As of Friday’s cash session close, the Hull rising at such an angle while price hasn’t rallied quite as much gives us a very tight technical area to watch. For instance, looking at DIA above, losing 424 will flip my bias to short on a daily basis. DIA currently seems to paint a picture of not quite being done with its upside for this move: The upper Keltner channel is almost at 433, covered by the upper Dealer Cluster zone, which starts at 430. Dealer clusters are areas where we believe Dealers might become sellers based on our interpretation of positioning, and these zones have worked quite well for us.

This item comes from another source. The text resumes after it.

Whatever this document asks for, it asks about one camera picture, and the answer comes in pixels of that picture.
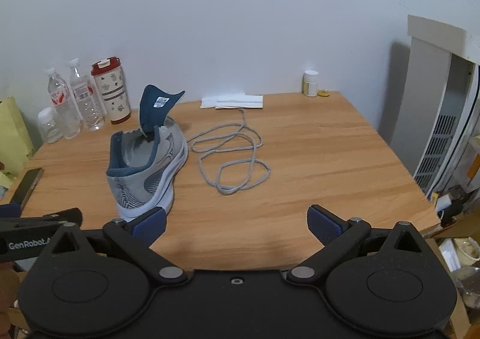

DIA’s 3D graph paints a focus on this coming Friday for the 430 and 432 strikes, which are prominent positive clusters, as you see below. This doesn’t mean that DIA waits until Friday and then hits those targets, but it does mean that we assign higher odds of those targets being met at some point this week. We often see these targets shift once they’re reached, even if reached prior to the expiration of those option strikes. This may shift as soon as Monday morning, so as we said, let’s react to the data tomorrow morning while keeping all likely possibilities in mind until then.

SPX is my stalwart reference point for where I believe similar indices are likely to go, and we do see GEX continuing to grow at higher strikes. The short-term picture is a bit murky though, with SPX at the upper Keltner channel and very close to the big dealer cluster at 6000. GEX suggests the odds are very high of hitting 6000 in short order, which is less than 1% away, but we may be on the verge of a pullback immediately thereafter. An admittedly speculative idea until proven, but lots of surrounding signs point to a reversal coming fairly soon before potentially continuing higher. We do see GEX at 6100 growing, so participants seem more bullish in recent days.

QQQ hasn’t moved much on a net basis for the last 3 days, negatively diverging from SPX. Yet GEX has increased, and we do see a variety of higher targets for QQQ as well, at least down the road. The upper Dealer Cluster zone is just overhead at the 525 level that we were watching all of last week, and QQQ has already (barely) exceeded the upper Keltner channel on the daily chart. The Keltners are rising in bullish fashion, so any ensuing pullback will be viewed by us as a buying opportunity, which we’ve emphasized several times recently.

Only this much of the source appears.